Someone suggested we talk with Will Campbell. Mississippi born, Baptist minister, graduate of Yale Divinity School, author, and Civil Rights advocate, Will was known for friendships with a wide range of people, including members of the Ku Klux Klan. Will took this dwelling together stuff seriously!

I called and left phone messages for Will. It took a few days, and he returned my call. Hearing of our situation, he said, “First thing you need to say to the Klan is “no, your activities are not welcome.'” That sounded good to me — We had already done that. Then, Will, stumped me, surprised me. He asked, “What are their names?” 

NAMES?  “What do you mean?” I responded, “Whose names? Our neighbors?”  “No.” Will said, thinking I would already know the Klansmen. Their names.  I confessed that I didn’t know any of those folks.  He said, “Well, then, what the hell you been doing?  Who are they?”  Interesting, our need to limit where repentance, reconciliation and renewal might occur. Perhaps some changes, some weaving of new relationships could happen in my own life, not only in the lives of Klan members. Might there be a bridging to new relationship, even there? A renewal larger than my imagining?

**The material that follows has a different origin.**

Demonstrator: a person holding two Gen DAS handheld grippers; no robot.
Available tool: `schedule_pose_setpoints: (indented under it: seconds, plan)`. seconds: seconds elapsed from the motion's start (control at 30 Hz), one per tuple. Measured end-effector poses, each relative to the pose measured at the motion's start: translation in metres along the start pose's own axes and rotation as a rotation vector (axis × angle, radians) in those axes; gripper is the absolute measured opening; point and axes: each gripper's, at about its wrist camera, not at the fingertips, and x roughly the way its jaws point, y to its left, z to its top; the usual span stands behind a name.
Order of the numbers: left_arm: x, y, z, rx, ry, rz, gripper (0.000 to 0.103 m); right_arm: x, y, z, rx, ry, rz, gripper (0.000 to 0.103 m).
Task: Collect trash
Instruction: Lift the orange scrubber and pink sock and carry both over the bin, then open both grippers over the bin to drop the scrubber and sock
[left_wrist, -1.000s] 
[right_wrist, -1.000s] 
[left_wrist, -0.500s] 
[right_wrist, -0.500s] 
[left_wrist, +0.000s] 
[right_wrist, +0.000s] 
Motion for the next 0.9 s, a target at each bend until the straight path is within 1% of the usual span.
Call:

South African Methodist Bishop Peter Story noted that “America’s preachers have a task more difficult, perhaps, than those faced byus under apartheid. We had obvious evils to engage; you [on the other hand] have to unwrap your culture from years of red, white and blue myth, You have to expose and confront the great disconnect between the kindness, compassion and caring of most Americans and the ruthless way American power is experienced, directly and indirectly, by the poor of the earth. You have to help people see how they have let their institutions do their sinning for them.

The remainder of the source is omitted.